Occupancy in London - one of the world's most successful tourism destinations - is forecast to drop this year by between 10-18 per cent and in the provinces by between eight-14 per cent. Corporate spend is being cut back. An increasing number of companies are turning to budget hotels to accommodate their corporate travellers; video conferencing is becoming increasingly popular and far less expensive.

There are other factors that impact on UK tourism.

1. We have a government that appears to ignore the benefits of tourism, so that financial incentives to the industry, such as the Hotel Buildings Allowance, have been withdrawn and other capital allowances have been reduced.

2. Streams of new government regulations in such areas as employment, environment, food safety, food labelling, are adding costs to businesses already overburdened with new rules and regulations. Their cost weighs more heavily on an industry that's still largely made up of small, independent operators who have great difficulty in even understanding some of them, let alone complying with them.

3. The Department for Culture, Media and Sport is responsible for tourism yet there is no tourism section in DCMS to oversee the biggest industry in the department's portfolio. A cross-Whitehall, cross-ministerial group to try to co-ordinate often conflicting government policies is being set up, but will it be effective?

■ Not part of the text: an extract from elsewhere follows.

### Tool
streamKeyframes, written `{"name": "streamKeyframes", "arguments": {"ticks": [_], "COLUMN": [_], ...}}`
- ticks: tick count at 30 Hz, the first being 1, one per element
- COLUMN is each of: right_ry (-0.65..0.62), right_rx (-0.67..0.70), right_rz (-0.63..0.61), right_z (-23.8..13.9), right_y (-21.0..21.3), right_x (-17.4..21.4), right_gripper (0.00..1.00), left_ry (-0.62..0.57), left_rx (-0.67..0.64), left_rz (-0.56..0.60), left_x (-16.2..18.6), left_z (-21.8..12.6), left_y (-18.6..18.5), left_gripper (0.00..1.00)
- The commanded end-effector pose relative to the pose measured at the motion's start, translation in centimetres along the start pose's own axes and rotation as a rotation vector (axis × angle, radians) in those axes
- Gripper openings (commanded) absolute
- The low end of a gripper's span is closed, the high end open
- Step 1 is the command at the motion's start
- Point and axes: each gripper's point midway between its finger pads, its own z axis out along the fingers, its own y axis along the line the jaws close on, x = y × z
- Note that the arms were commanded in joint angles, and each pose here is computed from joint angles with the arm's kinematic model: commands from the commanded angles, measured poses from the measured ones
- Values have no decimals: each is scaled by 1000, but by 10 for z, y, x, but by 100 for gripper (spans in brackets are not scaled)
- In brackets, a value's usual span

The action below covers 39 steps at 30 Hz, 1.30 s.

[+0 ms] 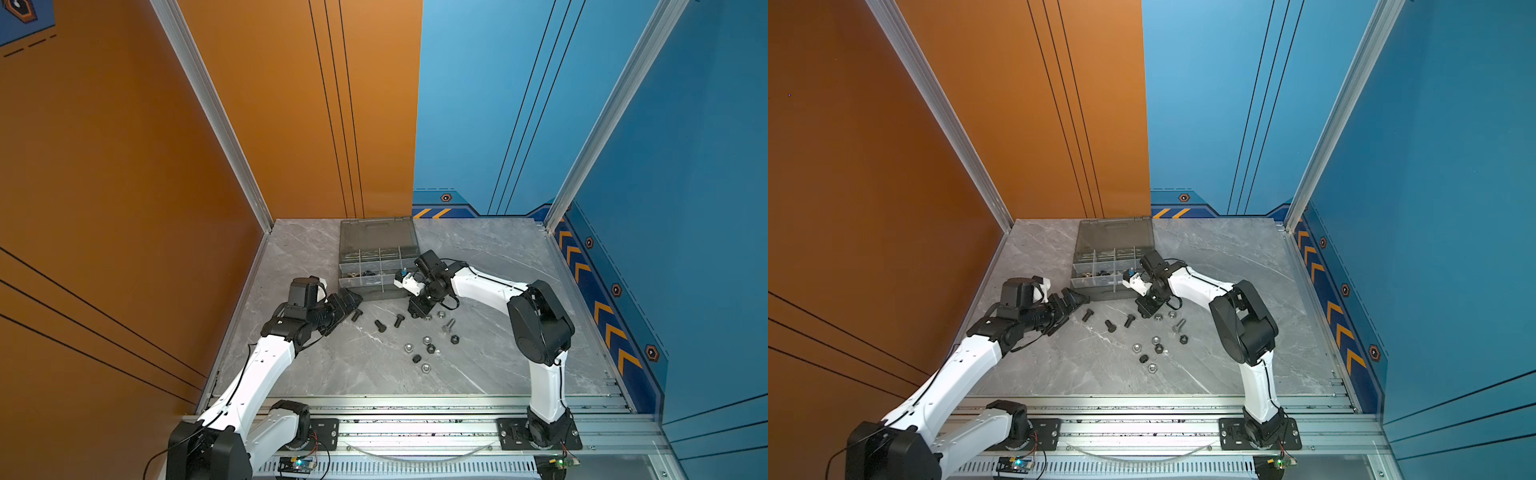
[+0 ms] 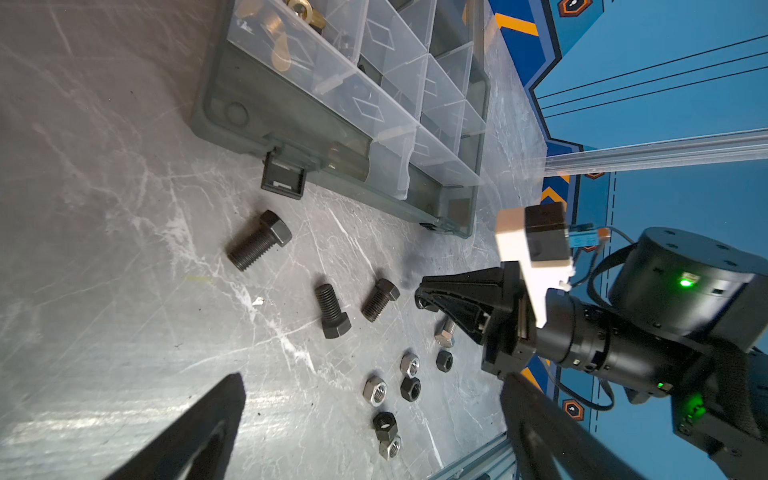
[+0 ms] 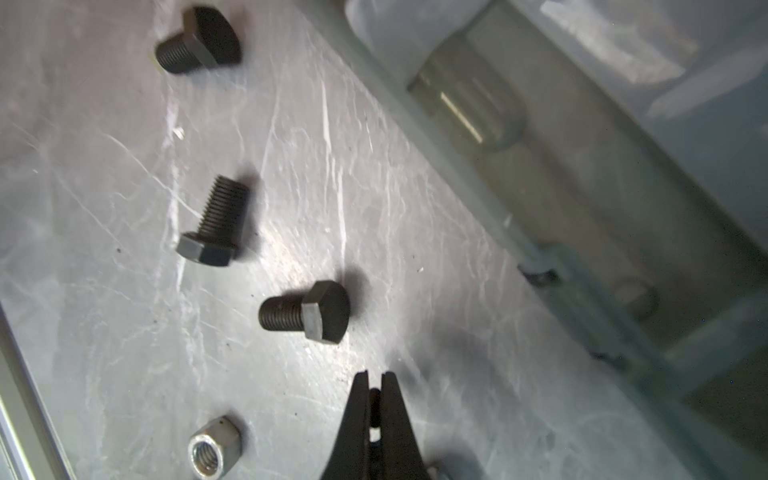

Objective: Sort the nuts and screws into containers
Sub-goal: 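Carry the black wing nut with the right gripper over the box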

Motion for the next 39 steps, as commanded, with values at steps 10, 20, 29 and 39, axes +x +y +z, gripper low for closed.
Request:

4. Responsibility for tourism is split between competing national boards, government agencies, Regional Development Agencies and local authorities. All are publicly funded but there is almost no coordinated effort on a national basis. Some RDAs favour tourism, others do not. Some regional tourist boards have been disbanded. There is duplication of effort. Money is wasted. VisitEngland, representing a country which attracts three-quarters of all overseas and domestic visitors to Britain, has only just been set up and may well be able to bring some order into the chaos of conflicting interests but only if it has the authority to act, powerful leadership, and clear lines of responsibility.

What is needed is a government that understands that tourism is the great emerging industry of the 21st century. Do we have that? Not on the evidence above..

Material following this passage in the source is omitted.